Worth watching the 3 minute video.  It appears that Scotland is trying to do the right thing in being transparent and minimizing violation of privacy.  No hint at how they are able to crack encrypted devices, but that's not the point of the video.  I find it amusing that the end of the video says "for more information visit the Scotland Police website" without providing a domain name, let alone a URL.  I suppose that's what search engines are for. https://www.scotland.police.uk/about-us/police-scotland/specialistcrime-division/cybercrime-investigations-digital-forensics/cyber-kiosks

Based on that link, they do acknowledge that they won't be able to access all phones:

Q11. Will ‘Cyber Kiosks’ be used for all mobile telephone and tablet examinations in Scotland?
There are a number of specific circumstances where the use of Cyber Kiosks would not be appropriate, such as:
• The device does not work and is thought to be critical to the enquiry.
• The password for the device cannot be overcome (after consultation with cybercrime).
• The case involves child abuse images.
• The investigation relates to a potential internal or disciplinary enquiry.
• The data is known to be on the device (e.g. a witness has told the police the evidence in on the device)
• The data extraction is extremely large and cannot be managed on a Cyber Kiosk.

melodyof1974 15 Years · 114 comments

"If it's not Scottish is crap". My question is what if the phone doesn't turn on can the information still be extracted?

lkrupp 19 Years · 10521 comments

"If it's not Scottish is crap". My question is what if the phone doesn't turn on can the information still be extracted?

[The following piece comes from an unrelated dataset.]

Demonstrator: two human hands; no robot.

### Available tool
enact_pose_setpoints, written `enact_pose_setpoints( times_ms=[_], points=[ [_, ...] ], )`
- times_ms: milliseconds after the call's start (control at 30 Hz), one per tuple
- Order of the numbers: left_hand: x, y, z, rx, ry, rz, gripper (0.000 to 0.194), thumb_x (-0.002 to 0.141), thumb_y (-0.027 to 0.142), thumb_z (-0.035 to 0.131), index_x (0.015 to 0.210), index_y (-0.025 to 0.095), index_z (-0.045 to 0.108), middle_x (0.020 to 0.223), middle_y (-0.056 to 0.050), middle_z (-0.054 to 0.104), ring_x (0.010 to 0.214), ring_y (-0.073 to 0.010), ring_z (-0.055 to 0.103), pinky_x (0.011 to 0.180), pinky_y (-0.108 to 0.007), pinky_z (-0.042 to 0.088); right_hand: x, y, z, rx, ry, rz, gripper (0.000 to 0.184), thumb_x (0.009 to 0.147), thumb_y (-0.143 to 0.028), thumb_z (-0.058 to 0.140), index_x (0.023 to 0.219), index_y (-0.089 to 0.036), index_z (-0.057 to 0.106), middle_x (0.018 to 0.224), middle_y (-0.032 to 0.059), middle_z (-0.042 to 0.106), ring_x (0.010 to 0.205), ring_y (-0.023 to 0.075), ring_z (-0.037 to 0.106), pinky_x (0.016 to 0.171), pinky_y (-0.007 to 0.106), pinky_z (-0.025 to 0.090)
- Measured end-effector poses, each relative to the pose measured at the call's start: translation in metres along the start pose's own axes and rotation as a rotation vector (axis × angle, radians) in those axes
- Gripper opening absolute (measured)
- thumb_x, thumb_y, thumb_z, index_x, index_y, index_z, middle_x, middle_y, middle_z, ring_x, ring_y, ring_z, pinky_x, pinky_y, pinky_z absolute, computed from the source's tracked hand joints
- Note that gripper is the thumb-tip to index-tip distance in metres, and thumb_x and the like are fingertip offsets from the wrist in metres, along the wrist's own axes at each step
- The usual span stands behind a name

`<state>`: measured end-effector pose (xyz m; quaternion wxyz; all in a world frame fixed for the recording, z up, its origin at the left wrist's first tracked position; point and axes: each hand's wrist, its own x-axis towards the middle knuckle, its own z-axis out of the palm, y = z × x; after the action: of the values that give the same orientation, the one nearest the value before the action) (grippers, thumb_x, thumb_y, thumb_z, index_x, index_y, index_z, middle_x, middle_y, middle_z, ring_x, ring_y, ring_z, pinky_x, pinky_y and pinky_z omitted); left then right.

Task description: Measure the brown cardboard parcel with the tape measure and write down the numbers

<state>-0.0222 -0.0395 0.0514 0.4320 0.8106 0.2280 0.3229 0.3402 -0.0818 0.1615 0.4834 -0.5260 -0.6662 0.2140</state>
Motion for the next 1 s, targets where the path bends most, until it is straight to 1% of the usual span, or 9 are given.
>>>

The answer is yes, probably. Let's face it, while Apple is ahead of the game when it comes to privacy and security it's not perfect. No digital consumer device is perfect when it comes to security and privacy. Governments and the bad guys have tons of tools at their disposal to get what they want, when they want it. All this talk about backdoors is about making it easier, not better for the authorities. All of your data is accessible if you live online at all, no matter what tricks you use to protect it. The only path to real privacy is to be off the grid and be completely cash based. Even then, you cannot escape the eyes of the government. They will find you if they need to. It may take years but they will find you. If that sounds depressing, well, unfortunately it is.

anantksundaram 18 Years · 20391 comments

Worth watching the 3 minute video.  It appears that Scotland is trying to do the right thing in being transparent and minimizing violation of privacy.  No hint at how they are able to crack encrypted devices, but that's not the point of the video.  I find it amusing that the end of the video says "for more information visit the Scotland Police website" without providing a domain name, let alone a URL.  I suppose that's what search engines are for. https://www.scotland.police.uk/about-us/police-scotland/specialistcrime-division/cybercrime-investigations-digital-forensics/cyber-kiosks

Based on that link, they do acknowledge that they won't be able to access all phones:

Q11. Will ‘Cyber Kiosks’ be used for all mobile telephone and tablet examinations in Scotland?
There are a number of specific circumstances where the use of Cyber Kiosks would not be appropriate, such as:
• The device does not work and is thought to be critical to the enquiry.
• The password for the device cannot be overcome (after consultation with cybercrime).
• The case involves child abuse images.
• The investigation relates to a potential internal or disciplinary enquiry.
• The data is known to be on the device (e.g. a witness has told the police the evidence in on the device)
• The data extraction is extremely large and cannot be managed on a Cyber Kiosk.

Um... any security experts here that can elaborate on the bolded part: if the device is password protected, can it be overcome except similarly to the FBI using Cellebrite and such?

OutdoorAppDeveloper 15 Years · 1292 comments

If Apple has in its possession a hack that allows an older iPhone to be decrypted, can they honestly say it is not possible for them to unlock or extract data from that iPhone?